##### DATA PROVIDED #####
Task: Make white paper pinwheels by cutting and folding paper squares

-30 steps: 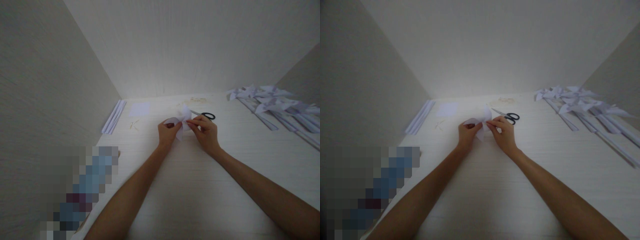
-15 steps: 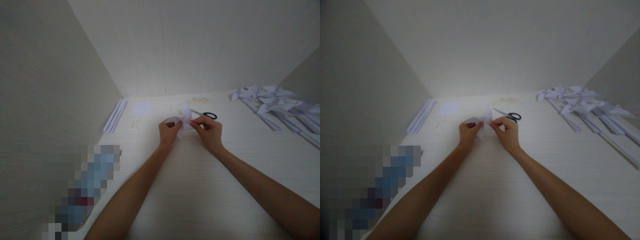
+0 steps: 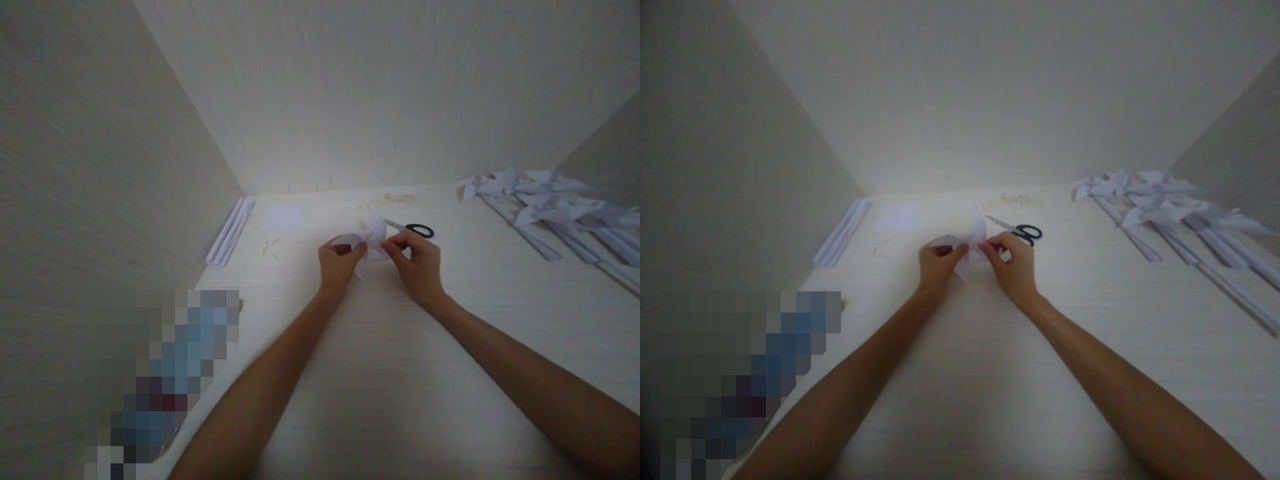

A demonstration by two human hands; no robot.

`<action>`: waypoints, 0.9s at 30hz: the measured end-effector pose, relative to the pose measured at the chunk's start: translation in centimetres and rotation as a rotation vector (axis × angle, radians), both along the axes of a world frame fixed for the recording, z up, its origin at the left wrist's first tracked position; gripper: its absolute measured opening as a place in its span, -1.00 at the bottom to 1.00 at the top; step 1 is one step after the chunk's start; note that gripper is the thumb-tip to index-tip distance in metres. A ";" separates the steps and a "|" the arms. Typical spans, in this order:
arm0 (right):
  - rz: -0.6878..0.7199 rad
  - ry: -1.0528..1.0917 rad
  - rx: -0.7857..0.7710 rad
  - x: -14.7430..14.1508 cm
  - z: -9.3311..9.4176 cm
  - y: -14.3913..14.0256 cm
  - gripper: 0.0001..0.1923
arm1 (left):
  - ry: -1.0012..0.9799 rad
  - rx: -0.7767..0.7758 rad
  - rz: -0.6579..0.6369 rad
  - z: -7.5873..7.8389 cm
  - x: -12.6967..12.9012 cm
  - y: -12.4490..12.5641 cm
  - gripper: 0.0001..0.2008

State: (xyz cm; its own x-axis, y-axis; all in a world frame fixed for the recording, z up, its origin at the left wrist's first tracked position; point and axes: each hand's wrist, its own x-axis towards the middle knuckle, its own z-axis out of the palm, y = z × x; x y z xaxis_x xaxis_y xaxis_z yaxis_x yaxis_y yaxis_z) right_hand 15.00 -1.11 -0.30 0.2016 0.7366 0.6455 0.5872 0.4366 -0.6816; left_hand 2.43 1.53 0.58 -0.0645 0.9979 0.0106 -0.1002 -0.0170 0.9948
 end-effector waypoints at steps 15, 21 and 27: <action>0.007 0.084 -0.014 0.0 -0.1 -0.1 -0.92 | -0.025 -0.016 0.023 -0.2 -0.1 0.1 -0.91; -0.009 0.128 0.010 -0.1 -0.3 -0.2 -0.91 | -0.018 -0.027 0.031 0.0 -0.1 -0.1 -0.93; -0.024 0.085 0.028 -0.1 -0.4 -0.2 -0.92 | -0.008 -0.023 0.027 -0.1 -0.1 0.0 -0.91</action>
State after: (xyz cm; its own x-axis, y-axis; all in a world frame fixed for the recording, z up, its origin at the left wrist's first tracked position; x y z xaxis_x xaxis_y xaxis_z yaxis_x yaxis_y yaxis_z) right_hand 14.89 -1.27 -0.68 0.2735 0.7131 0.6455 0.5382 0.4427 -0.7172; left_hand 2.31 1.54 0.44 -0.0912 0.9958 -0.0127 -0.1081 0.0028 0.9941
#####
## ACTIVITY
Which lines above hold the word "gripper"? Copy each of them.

## RESPONSE TO THIS TASK
`<action>`: waypoints, 0.9s at 30hz: the measured end-effector pose, relative to the pose measured at the chunk's start: translation in centimetres and rotation as a rotation vector (axis × angle, radians), both along the axes of a world frame fixed for the recording, z up, its origin at the left wrist's first tracked position; gripper: its absolute measured opening as a place in its span, -1.00 at the bottom to 1.00 at the top; step 1 is one step after the chunk's start; note that gripper is the thumb-tip to index-tip distance in metres. A ";" separates the steps and a "|" the arms. Typical spans, in this order:
  - gripper: 0.0001..0.1923
  - gripper: 0.0001..0.2008

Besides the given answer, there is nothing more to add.